= Karl Hoffmann (naturalist) =

German physician and naturalist

Karl Hoffmann (7 December 1823 – 11 May 1859) was a German medical doctor and naturalist.

Hoffmann was born in Stettin, Kingdom of Prussia and studied at Berlin University. In 1853 he travelled to Costa Rica with Alexander von Frantzius to collect natural history specimens. With his wife, Emilia Hoffmann, he settled in San José, where he operated a consultation clinic and small pharmacy from his home. In order to supplement his income, he sold wine and liquor. He served as a doctor in the Costa Rican army during the invasion of William Walker in 1856. He died of typhoid in Puntarenas.

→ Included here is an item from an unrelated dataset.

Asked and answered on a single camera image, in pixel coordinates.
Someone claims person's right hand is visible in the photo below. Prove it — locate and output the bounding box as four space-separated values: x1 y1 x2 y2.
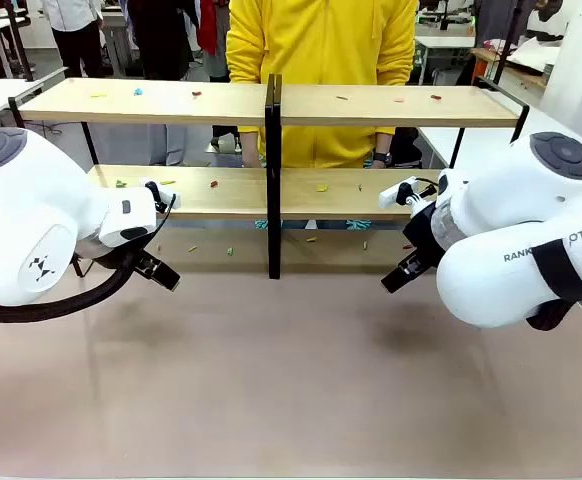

Hoffmann is commemorated in the names of a number of animals, including Hoffmann's two-toed sloth (Choloepus hoffmanni), Hoffmann's woodpecker (Melanerpes hoffmannii), the sulphur-winged parakeet (Pyrrhura hoffmanni), Hoffmann's antthrush (Formicarius hoffmanni), Hoffmann's earth snake (Geophis hoffmanni), and a millipede (Chondrodesmus hoffmanni (Peters, 1864)).

==Works about Karl Hoffmann==
- Karl Hoffmann : naturalista, médico y héroe nacional, by Luko Hilje Q; Santo Domingo de Heredia : INBio, 2006. (in Spanish).
- Karl Hoffmann : cirujano mayor de ejército expedicionario, by Luko Hilje Q; Alajuela, C.R. : CUNA, 2007. (in Spanish).